Task to carry out: Copy out each line of the data below in which "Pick" appears.

##### Given records #####

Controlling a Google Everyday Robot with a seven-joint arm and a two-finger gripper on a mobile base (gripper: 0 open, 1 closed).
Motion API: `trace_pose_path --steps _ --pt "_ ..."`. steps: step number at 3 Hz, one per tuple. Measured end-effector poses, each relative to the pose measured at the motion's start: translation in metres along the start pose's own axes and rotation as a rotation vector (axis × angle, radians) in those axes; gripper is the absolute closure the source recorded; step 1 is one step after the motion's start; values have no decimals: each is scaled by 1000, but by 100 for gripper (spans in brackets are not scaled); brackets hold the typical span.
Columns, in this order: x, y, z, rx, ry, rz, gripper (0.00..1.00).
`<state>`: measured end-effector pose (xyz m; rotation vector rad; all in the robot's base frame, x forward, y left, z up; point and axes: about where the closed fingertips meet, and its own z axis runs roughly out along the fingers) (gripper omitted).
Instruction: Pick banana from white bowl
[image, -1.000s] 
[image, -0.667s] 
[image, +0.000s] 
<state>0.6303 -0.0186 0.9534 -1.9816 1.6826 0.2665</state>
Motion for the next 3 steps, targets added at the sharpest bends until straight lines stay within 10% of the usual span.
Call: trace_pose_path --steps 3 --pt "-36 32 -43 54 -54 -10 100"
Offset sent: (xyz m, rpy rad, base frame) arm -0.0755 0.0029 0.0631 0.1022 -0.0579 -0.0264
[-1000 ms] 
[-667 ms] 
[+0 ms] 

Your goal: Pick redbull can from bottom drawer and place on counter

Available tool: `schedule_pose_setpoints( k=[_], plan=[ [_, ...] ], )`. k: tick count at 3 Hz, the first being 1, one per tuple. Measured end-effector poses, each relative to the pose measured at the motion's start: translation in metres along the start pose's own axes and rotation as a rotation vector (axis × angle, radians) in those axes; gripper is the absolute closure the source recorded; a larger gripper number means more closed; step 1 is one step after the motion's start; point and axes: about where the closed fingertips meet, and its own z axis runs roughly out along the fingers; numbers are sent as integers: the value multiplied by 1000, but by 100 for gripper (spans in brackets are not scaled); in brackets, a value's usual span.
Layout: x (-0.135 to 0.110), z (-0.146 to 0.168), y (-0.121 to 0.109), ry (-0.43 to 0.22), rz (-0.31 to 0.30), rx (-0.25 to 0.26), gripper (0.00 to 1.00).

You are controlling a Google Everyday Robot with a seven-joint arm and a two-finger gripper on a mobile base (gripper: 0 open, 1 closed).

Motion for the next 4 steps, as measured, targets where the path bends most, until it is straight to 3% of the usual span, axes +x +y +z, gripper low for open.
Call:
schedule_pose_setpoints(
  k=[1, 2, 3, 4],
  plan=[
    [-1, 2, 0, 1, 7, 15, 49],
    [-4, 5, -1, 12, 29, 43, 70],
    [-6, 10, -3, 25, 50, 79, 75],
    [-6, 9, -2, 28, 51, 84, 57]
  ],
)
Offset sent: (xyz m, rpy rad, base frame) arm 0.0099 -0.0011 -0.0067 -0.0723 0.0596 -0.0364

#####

Response box:
Instruction: Pick banana from white bowl
Your goal: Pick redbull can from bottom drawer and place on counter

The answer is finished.